The Intra-Procedure and Post-Procedure Segments in a RUC Assessment of Total Procedural Time
Sergio Bartakian, MD, FSCAI, FAAP; Sarosh Batlivala, MD, MSCI; James C. Blankenship, MD, MHCM, MACC, MSCAI; Jeff Delaney, MD, FSCAI; Gurumurthy Hiremath, MD, FACC, FSCAI; Mark Hoyer, MD, FSCAI; Frank Ing, MD, FACC, MSCAI
This is the third article in a series from the PICCW designed to educate providers on coding/billing practices for CCCHD, as well as update the community regarding ongoing projects. Importantly, the reader must understand these topics cover only one component of reimbursement, the physician work RVU. The other two components of the RVU system, practice expense RVU and professional liability RVU, are beyond the scope of this work.
Unlike the pre-procedure and post-procedure segments, the intra-procedure time is fairly straightforward and is generally thought of as the “skin-to-skin” time. In the congenital catheterization lab this begins with you/your surrogate placing hands on the patient, evaluating where to apply local anesthetic and begin the process of obtaining vascular access, including any ultrasound imaging. It concludes, very importantly, not with the sheath out time, rather with the time hemostasis is achieved and a dressing applied.
FIGURE 1 Change in intra-procedure time with increasing complexity exposure over time. The left-most curve reflects estimates of intra-procedure time by operators performing TPVR procedures on simple patients in the early experience. The right-most curve reflects estimates of operators performing TPVR in the larger number of more complex patients at the present time. NOTE: This figure is not based on any specific data set, rather only meant to be a figurative description of the effect of a change in patient population.

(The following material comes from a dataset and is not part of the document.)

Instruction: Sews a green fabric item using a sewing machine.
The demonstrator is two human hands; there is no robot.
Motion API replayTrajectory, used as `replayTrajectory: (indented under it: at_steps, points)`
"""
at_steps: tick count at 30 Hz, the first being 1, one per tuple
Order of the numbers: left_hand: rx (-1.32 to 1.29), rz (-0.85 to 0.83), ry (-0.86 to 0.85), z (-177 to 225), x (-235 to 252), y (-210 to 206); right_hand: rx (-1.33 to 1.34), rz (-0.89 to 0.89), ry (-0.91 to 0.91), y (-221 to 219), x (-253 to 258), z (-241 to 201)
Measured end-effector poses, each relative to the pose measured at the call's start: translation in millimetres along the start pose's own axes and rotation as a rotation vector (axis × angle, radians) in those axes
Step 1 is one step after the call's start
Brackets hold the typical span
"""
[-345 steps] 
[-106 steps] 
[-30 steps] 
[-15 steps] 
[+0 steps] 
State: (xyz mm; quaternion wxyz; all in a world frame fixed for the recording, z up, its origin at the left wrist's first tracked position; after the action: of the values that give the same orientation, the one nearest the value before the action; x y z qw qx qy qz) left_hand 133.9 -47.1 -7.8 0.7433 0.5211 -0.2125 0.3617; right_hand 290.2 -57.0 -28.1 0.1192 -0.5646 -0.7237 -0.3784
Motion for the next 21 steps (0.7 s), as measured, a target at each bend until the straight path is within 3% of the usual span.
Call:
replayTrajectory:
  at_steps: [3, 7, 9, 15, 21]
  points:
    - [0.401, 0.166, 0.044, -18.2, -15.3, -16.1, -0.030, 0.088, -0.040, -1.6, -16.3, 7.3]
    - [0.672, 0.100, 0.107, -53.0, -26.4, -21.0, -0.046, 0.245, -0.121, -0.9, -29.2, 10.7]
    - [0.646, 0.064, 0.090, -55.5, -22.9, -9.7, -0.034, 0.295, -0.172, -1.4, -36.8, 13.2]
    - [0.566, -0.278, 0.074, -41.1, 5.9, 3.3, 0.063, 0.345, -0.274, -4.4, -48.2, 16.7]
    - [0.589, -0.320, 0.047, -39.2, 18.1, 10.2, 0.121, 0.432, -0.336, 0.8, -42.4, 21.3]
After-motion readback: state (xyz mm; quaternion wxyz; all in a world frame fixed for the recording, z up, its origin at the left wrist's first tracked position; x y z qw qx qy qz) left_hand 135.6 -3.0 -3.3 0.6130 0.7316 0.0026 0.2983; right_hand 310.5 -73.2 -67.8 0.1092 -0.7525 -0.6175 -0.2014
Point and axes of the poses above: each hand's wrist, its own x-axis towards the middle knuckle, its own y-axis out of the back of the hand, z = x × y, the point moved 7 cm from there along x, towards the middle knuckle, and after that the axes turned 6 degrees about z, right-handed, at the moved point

The most important concept to understand with estimation of intra-procedure time is that of capturing the “typical” scenario. The CPT®/RUC process generally defines “typical” as the scenario that is encountered in at least 51% of cases. Respondents to a RUC survey must read all of the information provided closely. There will be a vignette at the start of the survey, which will instruct as to what the typical patient is and ask whether the respondent agrees. It is important to bear in mind that the typical patient for each respondent may not necessarily be the same as the typical for the entire specialty. The survey respondent is supposed to be familiar with the procedure for the typical patient described, which may not necessarily be their typical patient. If they have no familiarity with a typical patient described, then they should not complete the survey.